*** Opening Given information ***

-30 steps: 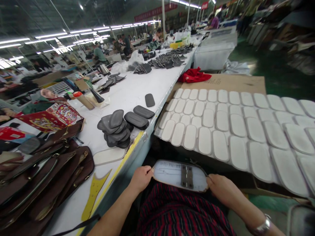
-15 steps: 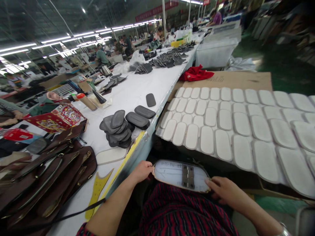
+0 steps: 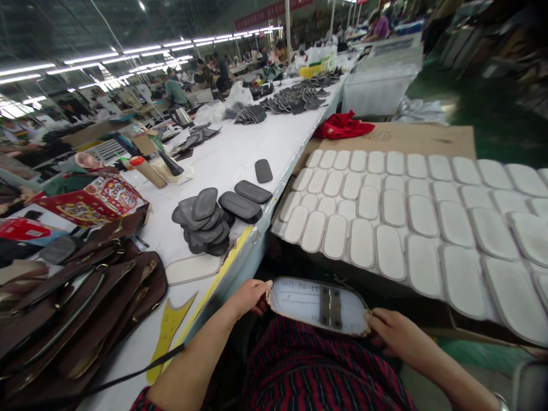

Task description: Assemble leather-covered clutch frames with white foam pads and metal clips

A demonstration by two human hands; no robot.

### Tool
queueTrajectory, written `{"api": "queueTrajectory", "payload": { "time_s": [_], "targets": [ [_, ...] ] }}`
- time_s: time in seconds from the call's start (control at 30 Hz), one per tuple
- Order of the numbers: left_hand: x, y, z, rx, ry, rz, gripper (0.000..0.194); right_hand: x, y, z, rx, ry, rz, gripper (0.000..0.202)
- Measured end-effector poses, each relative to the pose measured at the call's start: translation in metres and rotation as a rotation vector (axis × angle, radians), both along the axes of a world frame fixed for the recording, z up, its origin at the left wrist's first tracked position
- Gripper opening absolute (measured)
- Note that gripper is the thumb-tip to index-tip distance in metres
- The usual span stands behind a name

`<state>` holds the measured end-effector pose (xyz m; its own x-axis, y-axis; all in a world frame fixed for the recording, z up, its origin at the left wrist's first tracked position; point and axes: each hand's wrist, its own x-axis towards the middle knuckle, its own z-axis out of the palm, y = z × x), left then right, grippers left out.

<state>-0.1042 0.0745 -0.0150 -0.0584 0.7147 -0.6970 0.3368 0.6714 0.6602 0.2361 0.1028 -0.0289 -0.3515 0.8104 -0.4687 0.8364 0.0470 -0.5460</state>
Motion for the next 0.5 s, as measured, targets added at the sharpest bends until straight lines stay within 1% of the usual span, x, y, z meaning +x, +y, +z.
{"api": "queueTrajectory", "payload": {
  "time_s": [0.07, 0.13, 0.2, 0.27, 0.37, 0.4, 0.43, 0.5],
  "targets": [
    [-0.001, 0.002, -0.001, 0.046, 0.057, -0.041, 0.029, -0.004, 0.001, 0.006, -0.042, -0.006, -0.012, 0.033],
    [-0.003, 0.008, -0.002, 0.071, 0.107, -0.084, 0.027, -0.007, 0.002, 0.007, -0.04, -0.039, -0.026, 0.034],
    [-0.005, 0.014, -0.003, 0.046, 0.101, -0.106, 0.028, -0.007, 0.003, 0.004, -0.013, -0.065, -0.028, 0.031],
    [-0.008, 0.016, -0.002, 0.002, 0.054, -0.105, 0.034, -0.005, 0.003, -0.001, -0.004, -0.061, -0.015, 0.025],
    [-0.011, 0.008, 0.0, -0.023, -0.053, -0.081, 0.051, -0.002, 0.005, -0.004, -0.036, -0.025, -0.005, 0.023],
    [-0.011, 0.004, 0.0, -0.006, -0.064, -0.084, 0.053, -0.001, 0.005, -0.003, -0.057, -0.014, -0.01, 0.025],
    [-0.011, -0.001, 0.0, 0.033, -0.038, -0.102, 0.051, -0.001, 0.006, -0.002, -0.08, -0.008, -0.017, 0.026],
    [-0.009, -0.008, -0.003, 0.14, 0.093, -0.158, 0.039, -0.002, 0.007, 0.0, -0.107, -0.01, -0.021, 0.028]
  ]
}}
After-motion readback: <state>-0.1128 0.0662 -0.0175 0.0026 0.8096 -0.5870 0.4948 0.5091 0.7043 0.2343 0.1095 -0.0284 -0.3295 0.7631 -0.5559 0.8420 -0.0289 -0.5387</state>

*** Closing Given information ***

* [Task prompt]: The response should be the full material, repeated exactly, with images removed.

* [Result of this task]:
-30 steps: 
-15 steps: 
+0 steps: 

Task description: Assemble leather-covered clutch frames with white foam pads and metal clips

A demonstration by two human hands; no robot.

### Tool
queueTrajectory, written `{"api": "queueTrajectory", "payload": { "time_s": [_], "targets": [ [_, ...] ] }}`
- time_s: time in seconds from the call's start (control at 30 Hz), one per tuple
- Order of the numbers: left_hand: x, y, z, rx, ry, rz, gripper (0.000..0.194); right_hand: x, y, z, rx, ry, rz, gripper (0.000..0.202)
- Measured end-effector poses, each relative to the pose measured at the call's start: translation in metres and rotation as a rotation vector (axis × angle, radians), both along the axes of a world frame fixed for the recording, z up, its origin at the left wrist's first tracked position
- Gripper opening absolute (measured)
- Note that gripper is the thumb-tip to index-tip distance in metres
- The usual span stands behind a name

`<state>` holds the measured end-effector pose (xyz m; its own x-axis, y-axis; all in a world frame fixed for the recording, z up, its origin at the left wrist's first tracked position; point and axes: each hand's wrist, its own x-axis towards the middle knuckle, its own z-axis out of the palm, y = z × x), left then right, grippers left out.

<state>-0.1042 0.0745 -0.0150 -0.0584 0.7147 -0.6970 0.3368 0.6714 0.6602 0.2361 0.1028 -0.0289 -0.3515 0.8104 -0.4687 0.8364 0.0470 -0.5460</state>
Motion for the next 0.5 s, as measured, targets added at the sharpest bends until straight lines stay within 1% of the usual span, x, y, z meaning +x, +y, +z.
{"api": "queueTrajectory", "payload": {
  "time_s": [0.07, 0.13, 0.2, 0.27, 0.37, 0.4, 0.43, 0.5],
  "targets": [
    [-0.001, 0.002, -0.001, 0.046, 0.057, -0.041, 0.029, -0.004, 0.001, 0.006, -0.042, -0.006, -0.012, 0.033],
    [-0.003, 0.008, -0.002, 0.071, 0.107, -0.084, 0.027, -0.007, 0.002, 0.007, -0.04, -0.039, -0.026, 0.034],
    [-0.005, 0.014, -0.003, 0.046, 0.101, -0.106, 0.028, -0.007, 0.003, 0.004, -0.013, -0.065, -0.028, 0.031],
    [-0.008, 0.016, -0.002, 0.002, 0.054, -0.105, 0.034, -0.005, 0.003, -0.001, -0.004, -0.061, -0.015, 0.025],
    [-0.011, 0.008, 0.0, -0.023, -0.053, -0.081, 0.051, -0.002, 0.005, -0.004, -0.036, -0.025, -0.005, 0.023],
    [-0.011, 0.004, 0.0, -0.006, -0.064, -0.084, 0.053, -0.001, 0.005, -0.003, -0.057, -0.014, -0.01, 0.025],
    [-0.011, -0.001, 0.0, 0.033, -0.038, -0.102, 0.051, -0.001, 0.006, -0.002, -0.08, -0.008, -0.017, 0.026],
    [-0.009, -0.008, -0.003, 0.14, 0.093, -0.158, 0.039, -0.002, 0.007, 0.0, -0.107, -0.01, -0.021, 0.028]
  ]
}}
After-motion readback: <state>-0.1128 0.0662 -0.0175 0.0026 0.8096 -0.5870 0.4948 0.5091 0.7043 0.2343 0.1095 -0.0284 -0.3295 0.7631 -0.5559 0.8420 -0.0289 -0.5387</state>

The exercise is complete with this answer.